God’s Gracious Embrace
The LORD make his face shine on you and be gracious to you. (Numbers 6:25)
Last week we saw that we bring delight to the heart of God. It’s not unlike that big cheesy smile parents get when they look at their children and their hearts swell with love, just because.
This week we are looking at the next phrase, “The Lord … be gracious to you.” It took a little while to wrap my head around this one. I was getting caught up on the concept of grace, which is a great place to get lost, instead of simply see God as gracious. When I looked at the Hebrew I was surprised to find that this word speaks of kindness, mercy, favor, and pity, instead of free gift and empowerment, which is the connotation of grace, especially in the New Testament. * Looking at this couplet together, we get the picture of God smiling on his people with his arms wide open to receive them as his children.

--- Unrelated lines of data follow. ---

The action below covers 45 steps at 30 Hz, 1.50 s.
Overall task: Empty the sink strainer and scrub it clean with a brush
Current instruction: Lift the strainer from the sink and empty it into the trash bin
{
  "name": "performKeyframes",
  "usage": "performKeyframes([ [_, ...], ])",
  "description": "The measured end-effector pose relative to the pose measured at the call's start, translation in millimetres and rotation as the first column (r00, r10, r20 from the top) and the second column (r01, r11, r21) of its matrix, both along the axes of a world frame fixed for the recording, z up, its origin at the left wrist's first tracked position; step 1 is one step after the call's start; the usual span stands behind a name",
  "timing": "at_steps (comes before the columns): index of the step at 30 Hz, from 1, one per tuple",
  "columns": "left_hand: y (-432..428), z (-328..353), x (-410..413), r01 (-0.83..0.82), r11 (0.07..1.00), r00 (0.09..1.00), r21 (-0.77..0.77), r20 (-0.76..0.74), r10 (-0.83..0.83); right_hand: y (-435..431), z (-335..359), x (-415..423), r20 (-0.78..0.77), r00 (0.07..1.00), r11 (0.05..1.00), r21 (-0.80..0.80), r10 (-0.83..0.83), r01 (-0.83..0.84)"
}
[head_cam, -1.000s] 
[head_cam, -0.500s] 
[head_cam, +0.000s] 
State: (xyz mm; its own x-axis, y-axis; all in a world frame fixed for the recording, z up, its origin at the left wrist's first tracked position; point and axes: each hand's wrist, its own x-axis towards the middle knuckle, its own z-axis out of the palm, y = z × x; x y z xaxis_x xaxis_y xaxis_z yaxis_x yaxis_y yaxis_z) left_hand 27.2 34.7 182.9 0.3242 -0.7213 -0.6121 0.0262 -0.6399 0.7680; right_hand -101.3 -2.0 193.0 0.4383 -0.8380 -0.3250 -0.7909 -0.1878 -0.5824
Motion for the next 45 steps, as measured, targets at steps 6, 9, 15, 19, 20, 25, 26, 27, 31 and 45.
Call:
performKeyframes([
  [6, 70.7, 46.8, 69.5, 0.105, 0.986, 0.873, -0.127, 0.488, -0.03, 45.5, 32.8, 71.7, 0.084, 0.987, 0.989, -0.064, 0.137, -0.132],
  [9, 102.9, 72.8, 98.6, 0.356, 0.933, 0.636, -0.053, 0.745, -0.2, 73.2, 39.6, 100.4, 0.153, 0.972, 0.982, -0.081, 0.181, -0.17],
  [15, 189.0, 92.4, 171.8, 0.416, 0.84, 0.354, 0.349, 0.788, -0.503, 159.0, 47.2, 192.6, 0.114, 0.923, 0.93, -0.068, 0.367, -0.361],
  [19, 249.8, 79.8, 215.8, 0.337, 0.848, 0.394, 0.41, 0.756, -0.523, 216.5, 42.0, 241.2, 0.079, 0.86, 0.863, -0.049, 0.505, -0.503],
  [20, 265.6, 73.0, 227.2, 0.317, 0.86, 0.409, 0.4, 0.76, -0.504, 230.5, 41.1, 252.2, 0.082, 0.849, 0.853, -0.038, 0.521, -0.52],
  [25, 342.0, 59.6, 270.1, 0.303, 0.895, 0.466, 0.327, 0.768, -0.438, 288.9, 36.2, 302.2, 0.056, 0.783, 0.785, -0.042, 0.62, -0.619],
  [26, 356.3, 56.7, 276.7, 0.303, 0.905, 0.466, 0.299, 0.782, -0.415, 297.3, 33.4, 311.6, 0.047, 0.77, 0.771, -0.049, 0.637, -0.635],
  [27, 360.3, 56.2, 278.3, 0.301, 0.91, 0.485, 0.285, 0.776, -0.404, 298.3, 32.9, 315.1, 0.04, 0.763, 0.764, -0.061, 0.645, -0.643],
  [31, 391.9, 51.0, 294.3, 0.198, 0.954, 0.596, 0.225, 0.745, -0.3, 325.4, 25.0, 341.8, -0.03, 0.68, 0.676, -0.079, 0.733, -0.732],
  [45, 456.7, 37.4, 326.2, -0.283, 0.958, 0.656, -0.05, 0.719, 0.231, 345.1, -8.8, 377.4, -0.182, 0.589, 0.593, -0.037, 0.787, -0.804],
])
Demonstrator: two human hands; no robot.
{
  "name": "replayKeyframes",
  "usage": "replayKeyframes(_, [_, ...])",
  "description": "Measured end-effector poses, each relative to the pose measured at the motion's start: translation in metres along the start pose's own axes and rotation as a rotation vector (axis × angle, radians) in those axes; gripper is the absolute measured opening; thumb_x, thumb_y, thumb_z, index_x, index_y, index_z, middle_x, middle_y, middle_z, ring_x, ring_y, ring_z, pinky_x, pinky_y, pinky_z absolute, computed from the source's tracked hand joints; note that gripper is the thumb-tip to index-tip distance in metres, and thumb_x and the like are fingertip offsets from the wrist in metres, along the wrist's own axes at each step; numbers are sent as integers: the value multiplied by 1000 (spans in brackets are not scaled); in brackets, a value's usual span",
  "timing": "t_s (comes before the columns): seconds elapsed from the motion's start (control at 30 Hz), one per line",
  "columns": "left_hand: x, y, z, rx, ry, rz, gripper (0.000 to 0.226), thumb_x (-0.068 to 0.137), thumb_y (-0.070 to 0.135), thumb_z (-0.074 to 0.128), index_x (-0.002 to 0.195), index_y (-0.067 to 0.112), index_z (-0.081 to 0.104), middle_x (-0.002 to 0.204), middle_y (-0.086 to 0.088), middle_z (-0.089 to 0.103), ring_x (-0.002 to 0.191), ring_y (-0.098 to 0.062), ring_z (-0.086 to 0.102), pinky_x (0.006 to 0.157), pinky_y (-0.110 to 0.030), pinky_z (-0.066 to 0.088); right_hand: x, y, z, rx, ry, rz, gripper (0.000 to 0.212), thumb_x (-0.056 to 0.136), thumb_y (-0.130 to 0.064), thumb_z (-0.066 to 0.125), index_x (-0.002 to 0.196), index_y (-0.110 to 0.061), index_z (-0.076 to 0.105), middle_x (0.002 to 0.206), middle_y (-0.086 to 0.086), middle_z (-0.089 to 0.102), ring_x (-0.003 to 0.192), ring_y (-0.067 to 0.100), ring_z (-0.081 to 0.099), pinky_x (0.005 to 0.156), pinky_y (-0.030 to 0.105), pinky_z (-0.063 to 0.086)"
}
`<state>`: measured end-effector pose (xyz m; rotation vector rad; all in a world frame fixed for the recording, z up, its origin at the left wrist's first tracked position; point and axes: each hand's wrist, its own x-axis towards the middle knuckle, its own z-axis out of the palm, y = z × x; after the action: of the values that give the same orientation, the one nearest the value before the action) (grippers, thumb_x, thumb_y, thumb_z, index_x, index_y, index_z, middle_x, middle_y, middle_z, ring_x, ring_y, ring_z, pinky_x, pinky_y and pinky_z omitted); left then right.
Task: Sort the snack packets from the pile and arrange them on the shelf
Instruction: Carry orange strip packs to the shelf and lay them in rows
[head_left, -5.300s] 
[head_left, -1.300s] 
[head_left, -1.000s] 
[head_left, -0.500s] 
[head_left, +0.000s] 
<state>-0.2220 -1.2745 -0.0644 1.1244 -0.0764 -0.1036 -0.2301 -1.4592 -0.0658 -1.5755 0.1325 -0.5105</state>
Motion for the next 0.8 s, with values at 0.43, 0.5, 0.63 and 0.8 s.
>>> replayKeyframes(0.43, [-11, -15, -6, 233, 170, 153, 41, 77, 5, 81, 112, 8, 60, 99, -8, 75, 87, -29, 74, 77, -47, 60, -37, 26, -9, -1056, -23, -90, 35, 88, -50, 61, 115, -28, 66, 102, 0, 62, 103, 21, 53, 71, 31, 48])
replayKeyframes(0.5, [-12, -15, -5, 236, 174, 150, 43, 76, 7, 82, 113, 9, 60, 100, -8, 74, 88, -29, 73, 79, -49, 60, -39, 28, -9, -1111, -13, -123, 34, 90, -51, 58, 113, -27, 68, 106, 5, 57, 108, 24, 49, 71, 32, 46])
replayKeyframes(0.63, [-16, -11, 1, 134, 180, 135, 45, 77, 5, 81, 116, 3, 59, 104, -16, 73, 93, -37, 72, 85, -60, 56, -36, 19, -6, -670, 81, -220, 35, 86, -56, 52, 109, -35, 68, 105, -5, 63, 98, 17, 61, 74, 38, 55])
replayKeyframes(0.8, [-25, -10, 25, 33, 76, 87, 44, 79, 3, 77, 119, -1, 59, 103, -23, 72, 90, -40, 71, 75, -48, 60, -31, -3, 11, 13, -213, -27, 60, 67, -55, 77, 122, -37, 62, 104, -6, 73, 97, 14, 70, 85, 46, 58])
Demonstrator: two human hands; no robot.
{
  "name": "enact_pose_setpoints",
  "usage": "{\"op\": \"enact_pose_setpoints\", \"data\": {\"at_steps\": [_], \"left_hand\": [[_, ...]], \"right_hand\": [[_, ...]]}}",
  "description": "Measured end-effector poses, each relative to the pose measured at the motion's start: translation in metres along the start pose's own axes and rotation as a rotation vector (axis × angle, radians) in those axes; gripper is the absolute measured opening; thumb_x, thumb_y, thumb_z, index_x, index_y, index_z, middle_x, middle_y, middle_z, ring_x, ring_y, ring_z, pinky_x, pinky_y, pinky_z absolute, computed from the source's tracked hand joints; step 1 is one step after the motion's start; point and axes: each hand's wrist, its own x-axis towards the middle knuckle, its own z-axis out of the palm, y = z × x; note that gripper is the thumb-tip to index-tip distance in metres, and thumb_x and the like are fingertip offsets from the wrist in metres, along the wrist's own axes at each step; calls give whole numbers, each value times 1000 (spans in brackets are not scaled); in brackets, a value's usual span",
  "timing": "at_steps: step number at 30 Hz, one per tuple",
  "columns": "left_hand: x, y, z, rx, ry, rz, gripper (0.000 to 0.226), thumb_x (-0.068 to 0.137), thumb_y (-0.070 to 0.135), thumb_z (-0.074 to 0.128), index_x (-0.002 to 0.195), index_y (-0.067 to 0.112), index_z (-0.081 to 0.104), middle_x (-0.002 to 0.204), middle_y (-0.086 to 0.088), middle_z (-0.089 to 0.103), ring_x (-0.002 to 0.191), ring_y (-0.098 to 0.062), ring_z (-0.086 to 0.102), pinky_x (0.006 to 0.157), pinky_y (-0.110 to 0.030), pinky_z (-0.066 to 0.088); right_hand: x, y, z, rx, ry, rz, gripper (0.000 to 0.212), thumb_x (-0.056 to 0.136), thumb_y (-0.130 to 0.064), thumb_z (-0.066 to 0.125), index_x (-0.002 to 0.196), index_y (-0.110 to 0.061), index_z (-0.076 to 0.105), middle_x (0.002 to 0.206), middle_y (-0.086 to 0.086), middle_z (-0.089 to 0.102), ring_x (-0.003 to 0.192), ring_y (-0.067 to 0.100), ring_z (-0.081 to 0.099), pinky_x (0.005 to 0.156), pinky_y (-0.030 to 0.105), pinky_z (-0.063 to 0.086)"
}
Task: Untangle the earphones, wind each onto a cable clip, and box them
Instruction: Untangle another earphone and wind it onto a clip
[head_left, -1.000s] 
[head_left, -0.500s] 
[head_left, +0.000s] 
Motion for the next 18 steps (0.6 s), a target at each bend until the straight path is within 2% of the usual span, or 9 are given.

The concept of God’s graciousness goes back to the time when God met Moses on Mount Sinai to give Israel the 10 Commandments. Before giving the Law, he proclaimed his name as “The LORD, the LORD, the compassionate and gracious God, slow to anger, abounding in love and faithfulness…” (Exodus 34:6) This description shows up a number of times throughout the Old Testament.
Looking at the first two couplets together (Numbers 6:24-25) we see that this posture of God’s delight and acceptance is granted to those who take a posture of humility and trust, receiving from God his good words for them as well as his protecting embrace.
What does this mean for us today? It means that we still need to turn to God, receiving the finished work of Jesus’ life, death, and resurrection for us and choosing to stay. God’s graciousness says, “You’re good enough to save!”
Grace and peace,
* The Septuagint (the Old Testament translated into Greek, ca. 200 BC) uses mercy, instead of grace in this passage.